> _What is expected_:
Your task is to transcribe the lines from the start of the data below through the line containing "If you could outline every instance of the red", inclusive, exactly as they stand and without the pictures.

++++++++++++++++++++

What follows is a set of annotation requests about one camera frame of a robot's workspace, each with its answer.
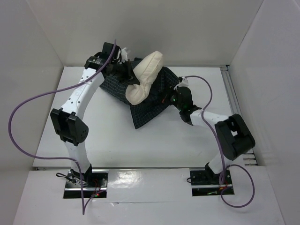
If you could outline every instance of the red wire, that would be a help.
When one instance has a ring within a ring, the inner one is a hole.
[[[98,185],[98,182],[96,182],[95,180],[93,180],[93,182],[95,182],[95,190],[94,190],[94,192],[92,193],[92,195],[95,194],[95,192],[96,192],[96,190],[97,190],[97,186],[99,186],[99,185]]]
[[[225,187],[220,187],[219,191],[223,190],[224,188],[226,188],[228,186],[228,182],[226,180],[225,180],[225,184],[226,184],[226,186]]]

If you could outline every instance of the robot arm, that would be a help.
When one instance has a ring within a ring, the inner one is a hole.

++++++++++++++++++++

> _Reply to the exercise_:
What follows is a set of annotation requests about one camera frame of a robot's workspace, each with its answer.
If you could outline every instance of the red wire, that would be a help.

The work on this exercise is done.